Walter Bright wrote:
Nick Sabalausky wrote:
Provided that they aren't as crappy as the ones in C, bitfields can be immensely useful for anything really low-level, like embedded systems, drivers, firmware, or packed data formats for network or file I/O (ie, "systems programming" stuff). Anything higher-level then that, though, and their usefulness certainly does seem to diminish.

I've written a lot of bit twiddling code. Bitfields are not immensely useful. They're at best a trivial convenience, and often result in poor code generation as compared with using bit masking operations.

Bit fields are much less useful than they once were...because there's less need to pack storage tightly. The times I've really wanted to use named bit fields was when I was packing numbers into a word for export (usually to disk), or reading conversely. They were, indeed, only a convenience...but they were a significant convenience. I suppose that such occasions still arise when one is interacting with foreign code.

But I don't like the syntax that D choose for this feature. (See my suggestions earlier in this thread as to what I would consider an improvement.)

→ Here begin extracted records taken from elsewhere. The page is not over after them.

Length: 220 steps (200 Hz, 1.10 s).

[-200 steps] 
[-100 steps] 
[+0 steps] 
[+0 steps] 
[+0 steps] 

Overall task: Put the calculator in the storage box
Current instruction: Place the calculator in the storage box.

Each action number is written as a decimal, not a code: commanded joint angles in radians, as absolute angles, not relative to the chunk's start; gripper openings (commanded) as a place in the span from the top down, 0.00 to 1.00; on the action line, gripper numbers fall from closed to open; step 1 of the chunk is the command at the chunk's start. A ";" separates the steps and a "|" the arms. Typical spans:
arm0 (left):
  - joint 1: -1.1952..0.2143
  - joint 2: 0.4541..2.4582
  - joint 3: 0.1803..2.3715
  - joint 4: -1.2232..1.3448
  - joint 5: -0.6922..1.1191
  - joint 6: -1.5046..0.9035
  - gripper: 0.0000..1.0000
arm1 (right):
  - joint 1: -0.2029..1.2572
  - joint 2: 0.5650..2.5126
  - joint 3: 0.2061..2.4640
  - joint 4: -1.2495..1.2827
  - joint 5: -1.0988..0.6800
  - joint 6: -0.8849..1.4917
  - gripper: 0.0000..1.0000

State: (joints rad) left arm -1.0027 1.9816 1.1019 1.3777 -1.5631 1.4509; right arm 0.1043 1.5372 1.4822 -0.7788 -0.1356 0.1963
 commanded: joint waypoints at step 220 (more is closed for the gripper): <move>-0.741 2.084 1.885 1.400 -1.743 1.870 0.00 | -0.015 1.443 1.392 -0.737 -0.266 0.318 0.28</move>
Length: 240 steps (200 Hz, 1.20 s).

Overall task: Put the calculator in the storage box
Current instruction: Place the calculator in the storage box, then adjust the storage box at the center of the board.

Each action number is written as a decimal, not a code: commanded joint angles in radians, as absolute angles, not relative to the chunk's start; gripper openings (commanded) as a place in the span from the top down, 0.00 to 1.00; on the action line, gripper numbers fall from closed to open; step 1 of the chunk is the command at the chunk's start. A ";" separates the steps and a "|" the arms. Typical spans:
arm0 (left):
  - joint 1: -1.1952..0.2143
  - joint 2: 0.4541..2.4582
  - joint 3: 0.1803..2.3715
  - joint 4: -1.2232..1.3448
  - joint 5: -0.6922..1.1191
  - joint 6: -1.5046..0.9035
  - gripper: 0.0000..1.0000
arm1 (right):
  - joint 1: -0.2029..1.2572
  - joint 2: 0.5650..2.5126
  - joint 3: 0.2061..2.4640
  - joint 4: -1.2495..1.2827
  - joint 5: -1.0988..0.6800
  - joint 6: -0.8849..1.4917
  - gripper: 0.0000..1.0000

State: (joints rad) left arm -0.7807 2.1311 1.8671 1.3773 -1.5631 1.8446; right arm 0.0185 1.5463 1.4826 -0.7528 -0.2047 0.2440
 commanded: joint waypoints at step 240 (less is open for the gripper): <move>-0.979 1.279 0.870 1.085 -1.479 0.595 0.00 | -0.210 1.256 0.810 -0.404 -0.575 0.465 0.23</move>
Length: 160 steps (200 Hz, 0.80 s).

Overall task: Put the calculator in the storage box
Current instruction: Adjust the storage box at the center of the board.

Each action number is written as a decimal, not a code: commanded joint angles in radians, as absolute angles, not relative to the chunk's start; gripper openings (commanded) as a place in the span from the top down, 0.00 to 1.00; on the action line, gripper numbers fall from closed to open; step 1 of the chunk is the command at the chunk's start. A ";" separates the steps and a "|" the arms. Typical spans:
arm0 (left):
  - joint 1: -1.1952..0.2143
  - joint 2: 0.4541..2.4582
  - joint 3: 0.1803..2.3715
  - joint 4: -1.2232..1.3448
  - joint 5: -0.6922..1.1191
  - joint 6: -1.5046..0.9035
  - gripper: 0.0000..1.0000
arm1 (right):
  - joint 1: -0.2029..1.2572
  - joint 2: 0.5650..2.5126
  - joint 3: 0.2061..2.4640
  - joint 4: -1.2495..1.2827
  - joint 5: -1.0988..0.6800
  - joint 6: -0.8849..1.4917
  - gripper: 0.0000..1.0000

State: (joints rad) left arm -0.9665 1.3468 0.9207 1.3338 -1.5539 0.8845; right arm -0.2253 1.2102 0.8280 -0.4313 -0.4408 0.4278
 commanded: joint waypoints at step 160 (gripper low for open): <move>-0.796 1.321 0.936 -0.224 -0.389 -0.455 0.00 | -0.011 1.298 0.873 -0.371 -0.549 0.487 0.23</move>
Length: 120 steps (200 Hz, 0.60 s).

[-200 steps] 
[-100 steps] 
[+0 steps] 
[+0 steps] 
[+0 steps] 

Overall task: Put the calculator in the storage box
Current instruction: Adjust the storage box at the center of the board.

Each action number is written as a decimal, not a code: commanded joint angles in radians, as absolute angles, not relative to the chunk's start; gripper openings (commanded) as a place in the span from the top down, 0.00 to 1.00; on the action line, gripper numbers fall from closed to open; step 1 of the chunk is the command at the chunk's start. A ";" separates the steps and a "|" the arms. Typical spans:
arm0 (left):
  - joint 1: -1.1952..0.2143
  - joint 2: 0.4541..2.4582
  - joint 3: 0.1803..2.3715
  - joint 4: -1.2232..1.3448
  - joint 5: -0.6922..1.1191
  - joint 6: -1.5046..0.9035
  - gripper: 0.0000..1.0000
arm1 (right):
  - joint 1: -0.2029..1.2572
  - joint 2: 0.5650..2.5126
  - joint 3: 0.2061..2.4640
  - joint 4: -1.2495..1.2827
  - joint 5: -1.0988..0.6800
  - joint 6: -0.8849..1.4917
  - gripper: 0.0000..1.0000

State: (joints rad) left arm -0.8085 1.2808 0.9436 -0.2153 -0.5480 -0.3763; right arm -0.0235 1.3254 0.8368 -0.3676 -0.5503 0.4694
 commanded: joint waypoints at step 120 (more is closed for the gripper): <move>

I'm much more interested in the general comments about what constitutes good syntax than in the specific commentary around bitfields.

Perhaps there just *ISN'T* a good way to do templates & mixins. The syntaxes that I have encountered previously, including D's, have caused me to avoid all but the simplest cases of using them. I admit that they appear quite powerful (not really using them I can't say more than that), but they're UGLY. Well, habituation can change ones aesthetic sense, so that's not really objective. They look ugly to me at the present time, as they have for the past year.

An additional problem is that generics are crippled when one of the basic types is desired as a parameter. Say you want a tree with keys sorted by uint. It should be possible to just write a generic sorted tree and specify the key. But Objects and ints have incompatible comparison mechanisms. The obvious fix to this would be to have the basic types all respond to, e.g., opCmp. Apparently, however, this would have significant costs. But the lack of this kind of mechanism renders templates significantly less useful to me than they would otherwise be.

As always, these are relatively trivial problems. The major problem is the lack of libraries, and there doesn't seem to be any way around that except time. But the division between tango and phobos isn't making solving that any easier. (I'm afraid that I can't bring myself to trust tangobos. It always seems to be mentioned with a "you can use this until you really convert to tango" kind of comment.)